What You Didn’t Know About Charles James
By plucking the British-American couturier Charles James from obscurity for its annual fashion exhibition, the Costume Institute once again shines a light on a misunderstood master. Surely a bid to recapture the blockbuster success of its last solo show, Alexander McQueen’s Savage Beauty, head curator Harold Koda and consulting curator Jan Glier Reeder take pains to convey the uncomfortable vérité of his life and career, his prickly personality, and his self-entitled swath through high society. Here, little-known facts about Charles James that might surprise you…
— Born to the upper class in 1906, Charles James was openly gay by his late teens, garnering intense condemnation from his father. James once said he embraced fashion “out of a compulsion to be involved in a business of which my father disapproved.”
— James’ mother and sisters were forbidden by his father, a British army officer, from patronizing his hat shop in Chicago — a vocation inconceivable for a member of his class. His mother dispatched well-heeled friends in her place.
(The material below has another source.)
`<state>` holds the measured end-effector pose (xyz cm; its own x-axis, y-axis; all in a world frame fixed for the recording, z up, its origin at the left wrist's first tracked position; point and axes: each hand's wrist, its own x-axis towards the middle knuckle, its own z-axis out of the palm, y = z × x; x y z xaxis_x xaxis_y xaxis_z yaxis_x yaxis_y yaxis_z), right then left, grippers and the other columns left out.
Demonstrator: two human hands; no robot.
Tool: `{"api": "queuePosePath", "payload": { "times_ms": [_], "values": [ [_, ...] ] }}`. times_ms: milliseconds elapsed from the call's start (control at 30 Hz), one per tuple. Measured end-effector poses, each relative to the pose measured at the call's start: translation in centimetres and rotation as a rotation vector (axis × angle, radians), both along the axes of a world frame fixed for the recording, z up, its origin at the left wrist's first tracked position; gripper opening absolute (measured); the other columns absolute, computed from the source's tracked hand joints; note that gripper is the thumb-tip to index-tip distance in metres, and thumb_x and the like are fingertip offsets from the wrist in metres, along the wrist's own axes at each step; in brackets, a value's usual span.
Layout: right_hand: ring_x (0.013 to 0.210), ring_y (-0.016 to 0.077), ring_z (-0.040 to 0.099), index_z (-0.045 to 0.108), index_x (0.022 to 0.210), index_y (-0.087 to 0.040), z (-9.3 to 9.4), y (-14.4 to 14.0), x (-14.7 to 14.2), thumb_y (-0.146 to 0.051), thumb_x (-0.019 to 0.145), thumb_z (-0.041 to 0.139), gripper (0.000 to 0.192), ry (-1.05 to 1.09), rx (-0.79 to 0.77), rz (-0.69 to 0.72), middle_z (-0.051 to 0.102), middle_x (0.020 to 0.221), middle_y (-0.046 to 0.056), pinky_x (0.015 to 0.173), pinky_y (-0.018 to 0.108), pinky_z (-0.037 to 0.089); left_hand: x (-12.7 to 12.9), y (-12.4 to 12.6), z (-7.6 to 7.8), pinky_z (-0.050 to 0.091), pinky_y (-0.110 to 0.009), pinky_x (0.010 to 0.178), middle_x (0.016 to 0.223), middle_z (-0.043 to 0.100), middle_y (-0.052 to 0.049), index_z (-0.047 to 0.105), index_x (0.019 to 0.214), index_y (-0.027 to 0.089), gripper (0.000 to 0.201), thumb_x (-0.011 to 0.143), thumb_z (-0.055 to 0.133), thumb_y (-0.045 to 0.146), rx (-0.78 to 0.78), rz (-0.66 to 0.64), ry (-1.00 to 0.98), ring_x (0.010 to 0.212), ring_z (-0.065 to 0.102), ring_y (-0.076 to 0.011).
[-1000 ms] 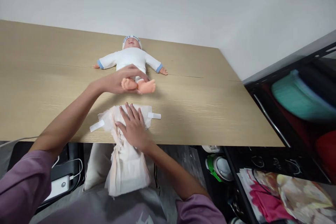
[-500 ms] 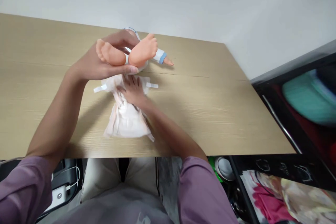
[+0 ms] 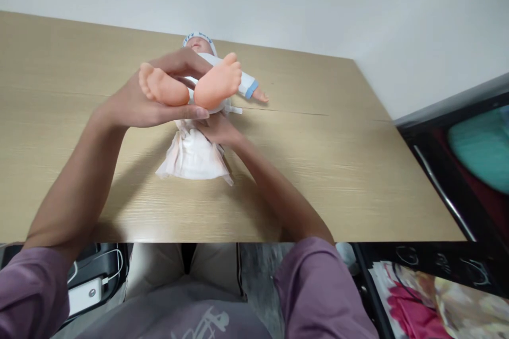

— James was completely self-taught, which is to say, unaware of sewing basics. The fashion historian Richard Martin said James “pretended to give serious thought to the structural elements of the dress, but a study . . . shows that he simply applied more and more layers until he achieved the needed density and shape.”
— He was friends and neighbors with the playwright Jean Cocteau, who claimed to have saved James’s life after a suicide attempt over a spurned romance. James created a death tableau with candles and mirrors, but the inhalant by which he planned to poison himself was so painful that he had Cocteau rush him to the hospital.
— Despite his avowed gayness, he married a wealthy divorcée from Kansas 20 years his junior. They produced a son and a daughter, celebrated by James with an ill-fated children’s line. Princess Grace of Monaco ordered 18 pieces for her daughter Caroline.
— James’ most famous ballgowns were the Clover Leaf, the Butterfly, the Petal, and the Swan (so complicated that it underwent a CT scan for a 2011 exhibit at the Chicago History Museum). Austine Hearst, the former gossip columnist who married William Randolph Hearst, commissioned the Clover Leaf for Eisenhower’s Inaugural ball in 1953, but it couldn’t be made in time.
— James won a Coty Award in 1950 and a Neiman Marcus Award in 1953, to which he wore jeans, saying, “The blue jean is the only art form in apparel.”
— James and his family evaded creditors for year. The IRS caught up in 1957, seizing his showroom, while his office was raided by city marshals. Though it was not a bitter divorce, his wife left him and took the children back to Kansas.
— In 1964, James wound up at the Chelsea Hotel and lived in squalid conditions. Addicted to speed, he received only the rare commission and died penniless in 1978.